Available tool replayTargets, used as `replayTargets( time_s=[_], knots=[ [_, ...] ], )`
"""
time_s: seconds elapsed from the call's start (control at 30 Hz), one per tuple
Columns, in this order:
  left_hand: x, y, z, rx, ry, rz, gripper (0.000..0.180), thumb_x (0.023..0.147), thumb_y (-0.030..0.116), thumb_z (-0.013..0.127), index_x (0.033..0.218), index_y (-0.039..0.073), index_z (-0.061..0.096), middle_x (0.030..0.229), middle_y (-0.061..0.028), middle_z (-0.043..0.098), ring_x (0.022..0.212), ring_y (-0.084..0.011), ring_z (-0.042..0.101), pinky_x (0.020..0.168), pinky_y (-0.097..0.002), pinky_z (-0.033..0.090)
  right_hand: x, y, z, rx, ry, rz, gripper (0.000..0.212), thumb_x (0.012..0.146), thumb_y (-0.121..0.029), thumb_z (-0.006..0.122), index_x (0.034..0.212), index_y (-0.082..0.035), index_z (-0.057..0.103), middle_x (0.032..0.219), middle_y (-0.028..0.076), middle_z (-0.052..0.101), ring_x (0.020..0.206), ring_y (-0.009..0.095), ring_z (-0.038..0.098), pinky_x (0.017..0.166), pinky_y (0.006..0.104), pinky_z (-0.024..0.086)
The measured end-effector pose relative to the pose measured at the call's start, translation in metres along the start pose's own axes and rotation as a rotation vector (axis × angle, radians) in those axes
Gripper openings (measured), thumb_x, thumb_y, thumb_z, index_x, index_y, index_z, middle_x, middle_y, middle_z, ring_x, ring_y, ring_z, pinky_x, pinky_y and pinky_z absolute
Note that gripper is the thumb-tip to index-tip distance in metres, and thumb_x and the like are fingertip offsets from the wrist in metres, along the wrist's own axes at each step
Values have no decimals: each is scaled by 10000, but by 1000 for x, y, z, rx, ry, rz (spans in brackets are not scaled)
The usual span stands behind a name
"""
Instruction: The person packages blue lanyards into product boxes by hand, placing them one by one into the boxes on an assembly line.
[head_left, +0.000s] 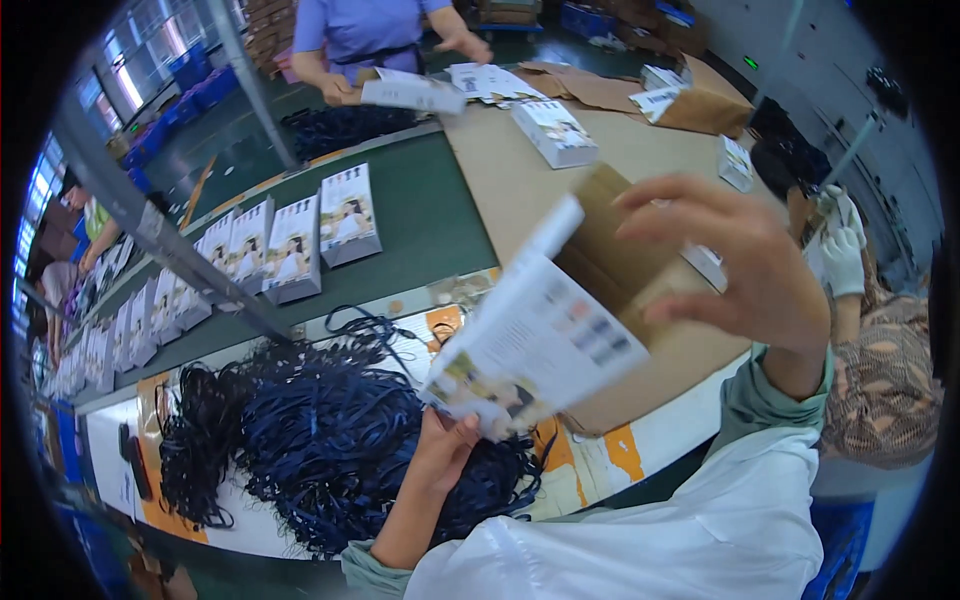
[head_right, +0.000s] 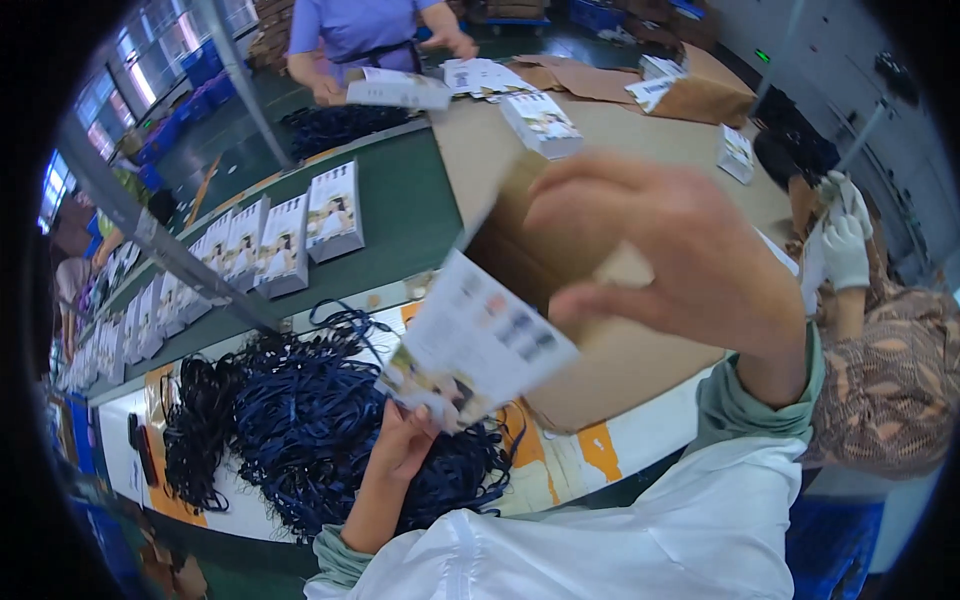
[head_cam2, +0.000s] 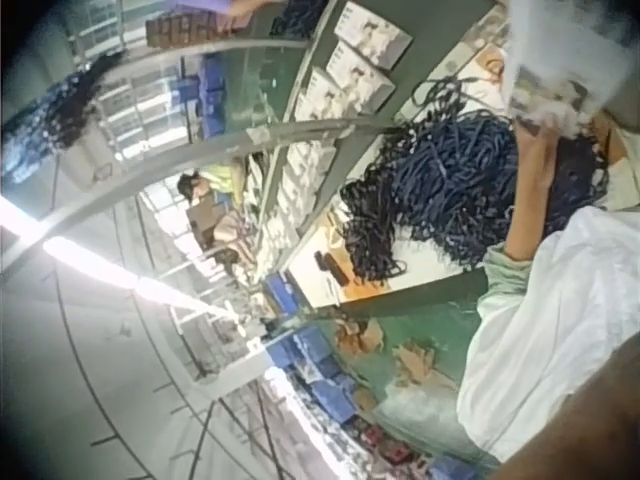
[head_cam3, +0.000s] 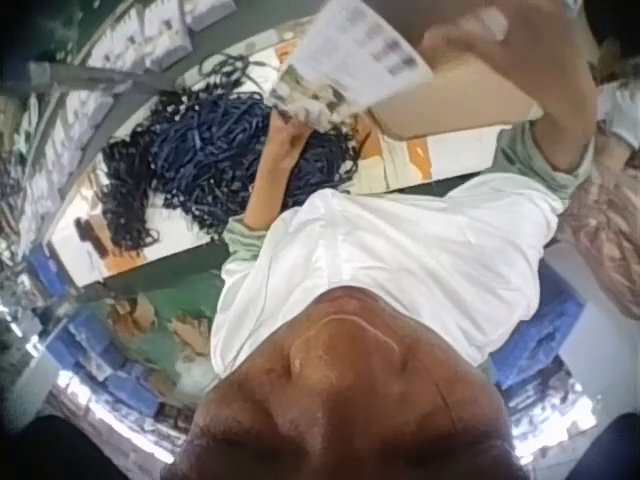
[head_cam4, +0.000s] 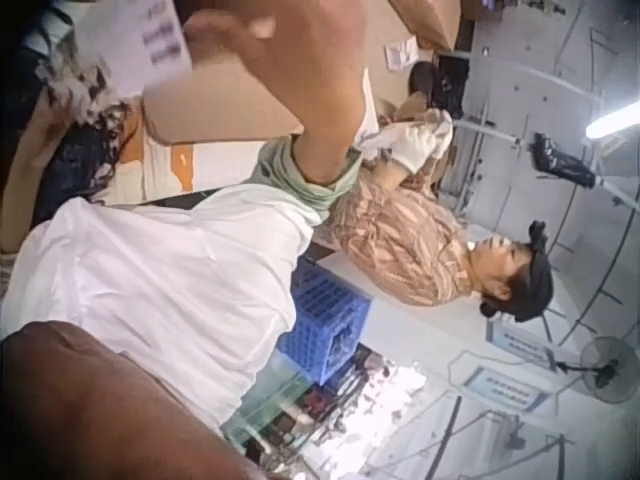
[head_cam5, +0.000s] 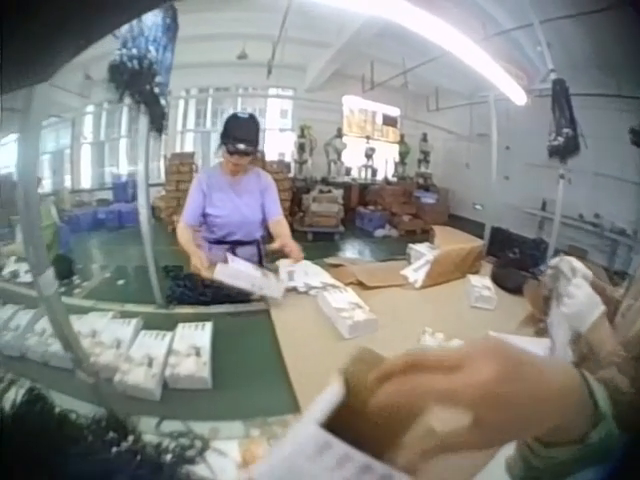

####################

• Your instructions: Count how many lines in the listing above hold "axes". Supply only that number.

• Task output: 2